[YOUR ASSIGNMENT]: Please reproduce the entries that follow, keeping each word intact.

Records from a dataset

===============

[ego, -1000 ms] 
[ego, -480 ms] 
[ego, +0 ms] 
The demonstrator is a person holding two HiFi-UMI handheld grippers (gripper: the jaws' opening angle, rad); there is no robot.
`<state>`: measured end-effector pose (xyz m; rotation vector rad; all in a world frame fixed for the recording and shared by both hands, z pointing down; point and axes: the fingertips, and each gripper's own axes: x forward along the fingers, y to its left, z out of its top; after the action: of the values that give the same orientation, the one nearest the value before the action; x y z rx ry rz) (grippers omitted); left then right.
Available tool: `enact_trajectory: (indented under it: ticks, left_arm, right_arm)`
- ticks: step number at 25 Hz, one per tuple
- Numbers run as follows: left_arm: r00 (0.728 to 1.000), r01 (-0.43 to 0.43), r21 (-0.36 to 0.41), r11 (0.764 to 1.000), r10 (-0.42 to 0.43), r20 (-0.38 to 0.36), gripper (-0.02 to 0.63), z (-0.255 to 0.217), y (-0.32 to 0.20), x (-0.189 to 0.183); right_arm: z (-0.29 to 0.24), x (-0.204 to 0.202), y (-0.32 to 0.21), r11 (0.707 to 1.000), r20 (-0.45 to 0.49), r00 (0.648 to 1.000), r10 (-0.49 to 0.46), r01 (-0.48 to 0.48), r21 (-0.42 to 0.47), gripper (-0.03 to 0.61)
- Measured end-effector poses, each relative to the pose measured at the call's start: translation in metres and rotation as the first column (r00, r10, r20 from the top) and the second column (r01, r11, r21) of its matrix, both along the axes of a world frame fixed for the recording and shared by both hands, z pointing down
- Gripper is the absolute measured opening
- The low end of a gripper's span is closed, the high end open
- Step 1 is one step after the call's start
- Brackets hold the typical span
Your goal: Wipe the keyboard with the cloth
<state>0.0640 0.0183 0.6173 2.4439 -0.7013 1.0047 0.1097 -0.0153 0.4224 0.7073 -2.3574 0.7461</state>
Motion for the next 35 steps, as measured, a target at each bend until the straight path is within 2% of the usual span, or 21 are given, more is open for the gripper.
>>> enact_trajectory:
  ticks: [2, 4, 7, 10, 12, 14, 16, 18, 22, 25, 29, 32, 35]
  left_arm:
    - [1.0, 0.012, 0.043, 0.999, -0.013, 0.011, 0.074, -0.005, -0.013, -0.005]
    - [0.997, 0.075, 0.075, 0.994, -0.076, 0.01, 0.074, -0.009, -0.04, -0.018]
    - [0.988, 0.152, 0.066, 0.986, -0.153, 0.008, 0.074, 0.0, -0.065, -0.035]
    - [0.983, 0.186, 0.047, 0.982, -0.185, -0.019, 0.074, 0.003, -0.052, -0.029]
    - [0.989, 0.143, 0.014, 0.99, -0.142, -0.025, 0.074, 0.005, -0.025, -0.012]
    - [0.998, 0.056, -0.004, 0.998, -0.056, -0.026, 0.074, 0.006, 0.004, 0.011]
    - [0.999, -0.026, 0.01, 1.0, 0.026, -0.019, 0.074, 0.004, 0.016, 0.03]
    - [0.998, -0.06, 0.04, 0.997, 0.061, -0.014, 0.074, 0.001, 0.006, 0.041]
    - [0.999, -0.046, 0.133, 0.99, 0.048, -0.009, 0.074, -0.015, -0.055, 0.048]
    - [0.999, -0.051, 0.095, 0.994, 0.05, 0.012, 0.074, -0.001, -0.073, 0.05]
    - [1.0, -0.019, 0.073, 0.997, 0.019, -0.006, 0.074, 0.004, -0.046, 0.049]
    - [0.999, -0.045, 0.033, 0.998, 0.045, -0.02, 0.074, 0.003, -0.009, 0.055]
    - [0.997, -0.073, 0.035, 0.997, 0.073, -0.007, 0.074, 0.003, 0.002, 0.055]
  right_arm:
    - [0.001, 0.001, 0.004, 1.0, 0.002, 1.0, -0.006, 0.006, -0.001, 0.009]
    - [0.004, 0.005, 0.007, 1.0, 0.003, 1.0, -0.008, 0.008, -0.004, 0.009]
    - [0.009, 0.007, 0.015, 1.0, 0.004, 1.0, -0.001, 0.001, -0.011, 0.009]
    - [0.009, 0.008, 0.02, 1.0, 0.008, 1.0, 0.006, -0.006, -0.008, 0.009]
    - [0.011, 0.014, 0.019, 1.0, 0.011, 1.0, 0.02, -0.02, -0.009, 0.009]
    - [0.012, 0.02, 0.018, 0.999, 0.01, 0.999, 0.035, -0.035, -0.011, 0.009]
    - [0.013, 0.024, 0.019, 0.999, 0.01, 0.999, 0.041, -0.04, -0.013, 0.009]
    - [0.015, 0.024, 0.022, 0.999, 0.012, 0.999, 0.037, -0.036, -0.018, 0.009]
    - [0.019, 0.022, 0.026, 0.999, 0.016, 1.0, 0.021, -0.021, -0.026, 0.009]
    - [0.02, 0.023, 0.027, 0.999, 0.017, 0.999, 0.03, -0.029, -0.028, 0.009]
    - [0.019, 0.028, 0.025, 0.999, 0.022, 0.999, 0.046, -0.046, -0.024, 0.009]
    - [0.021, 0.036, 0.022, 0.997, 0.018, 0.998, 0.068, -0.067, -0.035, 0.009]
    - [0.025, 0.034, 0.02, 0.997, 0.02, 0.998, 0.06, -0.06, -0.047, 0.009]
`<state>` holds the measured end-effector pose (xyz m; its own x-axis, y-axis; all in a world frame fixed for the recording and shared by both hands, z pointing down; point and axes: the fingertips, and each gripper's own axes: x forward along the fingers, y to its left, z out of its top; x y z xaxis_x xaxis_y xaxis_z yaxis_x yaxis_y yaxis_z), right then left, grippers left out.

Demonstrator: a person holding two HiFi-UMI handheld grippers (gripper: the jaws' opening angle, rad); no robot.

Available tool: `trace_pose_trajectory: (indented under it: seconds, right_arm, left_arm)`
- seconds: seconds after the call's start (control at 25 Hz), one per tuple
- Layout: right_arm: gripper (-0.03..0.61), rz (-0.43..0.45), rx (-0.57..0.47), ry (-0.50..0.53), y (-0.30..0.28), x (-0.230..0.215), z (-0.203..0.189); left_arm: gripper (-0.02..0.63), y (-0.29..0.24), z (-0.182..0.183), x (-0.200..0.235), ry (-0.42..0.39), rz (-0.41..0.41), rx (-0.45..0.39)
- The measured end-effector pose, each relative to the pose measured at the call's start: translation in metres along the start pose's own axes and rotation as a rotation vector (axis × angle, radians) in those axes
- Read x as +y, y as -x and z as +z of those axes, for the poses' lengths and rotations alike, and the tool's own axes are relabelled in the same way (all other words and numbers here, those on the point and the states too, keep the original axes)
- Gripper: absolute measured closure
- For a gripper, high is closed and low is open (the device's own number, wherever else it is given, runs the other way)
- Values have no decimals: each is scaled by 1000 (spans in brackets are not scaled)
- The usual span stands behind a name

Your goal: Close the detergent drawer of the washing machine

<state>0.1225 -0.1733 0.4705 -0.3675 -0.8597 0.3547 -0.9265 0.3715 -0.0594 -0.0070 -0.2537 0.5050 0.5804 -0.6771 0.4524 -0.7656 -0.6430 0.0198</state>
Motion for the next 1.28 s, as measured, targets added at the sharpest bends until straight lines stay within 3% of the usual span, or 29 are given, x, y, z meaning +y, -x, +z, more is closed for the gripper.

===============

[THE ANSWER]:
[ego, -1000 ms] 
[ego, -480 ms] 
[ego, +0 ms] 
The demonstrator is a person holding two HiFi-UMI handheld grippers (gripper: the jaws' opening angle, rad); there is no robot.
`<state>`: measured end-effector pose (xyz m; rotation vector rad; all in a world frame fixed for the recording and shared by both hands, z pointing down; point and axes: the fingertips, and each gripper's own axes: x forward along the fingers, y to its left, z out of its top; after the action: of the values that give the same orientation, the one nearest the value before the action; x y z rx ry rz) (grippers omitted); left then right.
Available tool: `enact_trajectory: (indented under it: ticks, left_arm, right_arm)`
- ticks: step number at 25 Hz, one per tuple
- Numbers run as follows: left_arm: r00 (0.728 to 1.000), r01 (-0.43 to 0.43), r21 (-0.36 to 0.41), r11 (0.764 to 1.000), r10 (-0.42 to 0.43), r20 (-0.38 to 0.36), gripper (-0.02 to 0.63), z (-0.255 to 0.217), y (-0.32 to 0.20), x (-0.189 to 0.183); right_arm: z (-0.29 to 0.24), x (-0.204 to 0.202), y (-0.32 to 0.21), r11 (0.707 to 1.000), r20 (-0.45 to 0.49), r00 (0.648 to 1.000), r10 (-0.49 to 0.46), r01 (-0.48 to 0.48), r21 (-0.42 to 0.47), gripper (-0.03 to 0.61)
- Measured end-effector poses, each relative to the pose measured at the call's start: translation in metres and rotation as the first column (r00, r10, r20 from the top) and the second column (r01, r11, r21) of its matrix, both along the axes of a world frame fixed for the recording and shared by both hands, z pointing down
- Gripper is the absolute measured opening
- The low end of a gripper's span is closed, the high end open
- Step 1 is one step after the call's start
- Brackets hold the typical span
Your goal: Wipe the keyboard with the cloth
<state>0.0640 0.0183 0.6173 2.4439 -0.7013 1.0047 0.1097 -0.0153 0.4224 0.7073 -2.3574 0.7461</state>
Motion for the next 35 steps, as measured, a target at each bend until the straight path is within 2% of the usual span, or 21 are given, more is open for the gripper.
>>> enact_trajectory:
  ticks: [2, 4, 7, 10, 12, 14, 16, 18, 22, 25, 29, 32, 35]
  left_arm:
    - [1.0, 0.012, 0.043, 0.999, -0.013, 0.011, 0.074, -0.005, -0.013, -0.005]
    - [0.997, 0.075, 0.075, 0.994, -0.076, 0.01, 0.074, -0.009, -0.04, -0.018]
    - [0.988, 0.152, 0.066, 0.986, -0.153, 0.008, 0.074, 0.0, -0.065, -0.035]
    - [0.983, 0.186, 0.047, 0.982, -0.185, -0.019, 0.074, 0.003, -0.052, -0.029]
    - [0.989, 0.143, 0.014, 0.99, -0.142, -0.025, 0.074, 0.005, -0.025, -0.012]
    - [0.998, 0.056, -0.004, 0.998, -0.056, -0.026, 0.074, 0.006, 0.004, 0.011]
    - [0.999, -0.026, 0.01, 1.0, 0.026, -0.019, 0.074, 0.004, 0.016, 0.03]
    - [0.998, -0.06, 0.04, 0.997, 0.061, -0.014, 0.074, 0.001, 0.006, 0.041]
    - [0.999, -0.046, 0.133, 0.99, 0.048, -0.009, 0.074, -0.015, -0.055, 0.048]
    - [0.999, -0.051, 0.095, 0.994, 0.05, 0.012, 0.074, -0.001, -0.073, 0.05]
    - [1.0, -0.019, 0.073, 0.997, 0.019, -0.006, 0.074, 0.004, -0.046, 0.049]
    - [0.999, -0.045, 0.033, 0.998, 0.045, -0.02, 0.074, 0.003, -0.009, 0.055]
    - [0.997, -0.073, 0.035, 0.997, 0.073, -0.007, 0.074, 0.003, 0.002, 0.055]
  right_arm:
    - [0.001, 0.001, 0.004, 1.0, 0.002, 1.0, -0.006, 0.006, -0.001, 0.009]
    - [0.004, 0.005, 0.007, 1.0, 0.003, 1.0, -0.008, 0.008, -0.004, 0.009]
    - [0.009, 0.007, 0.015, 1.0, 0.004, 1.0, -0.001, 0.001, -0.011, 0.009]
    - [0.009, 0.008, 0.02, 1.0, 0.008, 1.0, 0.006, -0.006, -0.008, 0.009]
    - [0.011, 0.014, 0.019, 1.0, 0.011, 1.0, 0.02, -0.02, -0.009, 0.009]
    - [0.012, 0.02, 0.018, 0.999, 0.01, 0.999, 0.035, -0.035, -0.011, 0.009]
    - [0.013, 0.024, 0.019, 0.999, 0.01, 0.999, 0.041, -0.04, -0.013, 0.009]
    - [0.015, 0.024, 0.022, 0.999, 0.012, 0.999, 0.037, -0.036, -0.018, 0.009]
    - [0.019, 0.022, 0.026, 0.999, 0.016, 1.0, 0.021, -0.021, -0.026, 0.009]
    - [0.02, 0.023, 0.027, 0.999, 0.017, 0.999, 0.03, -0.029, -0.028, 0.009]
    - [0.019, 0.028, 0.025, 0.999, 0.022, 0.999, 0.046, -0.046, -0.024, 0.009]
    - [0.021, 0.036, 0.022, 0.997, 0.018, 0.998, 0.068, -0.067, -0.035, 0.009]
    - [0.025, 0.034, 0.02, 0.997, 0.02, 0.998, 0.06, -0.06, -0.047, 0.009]
`<state>` holds the measured end-effector pose (xyz m; its own x-axis, y-axis; all in a world frame fixed for the recording and shared by both hands, z pointing down; point and axes: the fingertips, and each gripper's own axes: x forward along the fingers, y to its left, z out of its top; x y z xaxis_x xaxis_y xaxis_z yaxis_x yaxis_y yaxis_z), right then left, grippers left out.

Demonstrator: a person holding two HiFi-UMI handheld grippers (gripper: the jaws' opening angle, rad); no robot.

Available tool: `trace_pose_trajectory: (indented under it: seconds, right_arm, left_arm)`
- seconds: seconds after the call's start (control at 25 Hz), one per tuple
- Layout: right_arm: gripper (-0.03..0.61), rz (-0.43..0.45), rx (-0.57..0.47), ry (-0.50..0.53), y (-0.30..0.28), x (-0.230..0.215), z (-0.203..0.189); left_arm: gripper (-0.02..0.63), y (-0.29..0.24), z (-0.182..0.183), x (-0.200..0.235), ry (-0.42..0.39), rz (-0.41..0.41), rx (-0.45..0.39)
- The measured end-effector pose, each relative to the pose measured at the call's start: translation in metres along the start pose's own axes and rotation as a rotation vector (axis × angle, radians) in those axes
- Read x as +y, y as -x and z as +z of those axes, for the poses' lengths and rotations alike, and the tool's own axes are relabelled in the same way (all other words and numbers here, those on the point and the states too, keep the original axes)
- Gripper: absolute measured closure
- For a gripper, high is closed and low is open (the device's own number, wherever else it is given, runs the other way)
- Values have no decimals: each is scaled by 1000 (spans in brackets are not scaled)
- The usual span stands behind a name

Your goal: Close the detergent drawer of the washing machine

<state>0.1225 -0.1733 0.4705 -0.3675 -0.8597 0.3547 -0.9265 0.3715 -0.0594 -0.0070 -0.2537 0.5050 0.5804 -0.6771 0.4524 -0.7656 -0.6430 0.0198</state>
Motion for the next 1.28 s, as measured, targets added at the sharpest bends until straight lines stay within 3% of the usual span, or 29 are given, x, y, z meaning +y, -x, +z, more is closed for the gripper.

What appears above is the complete answer to the exercise.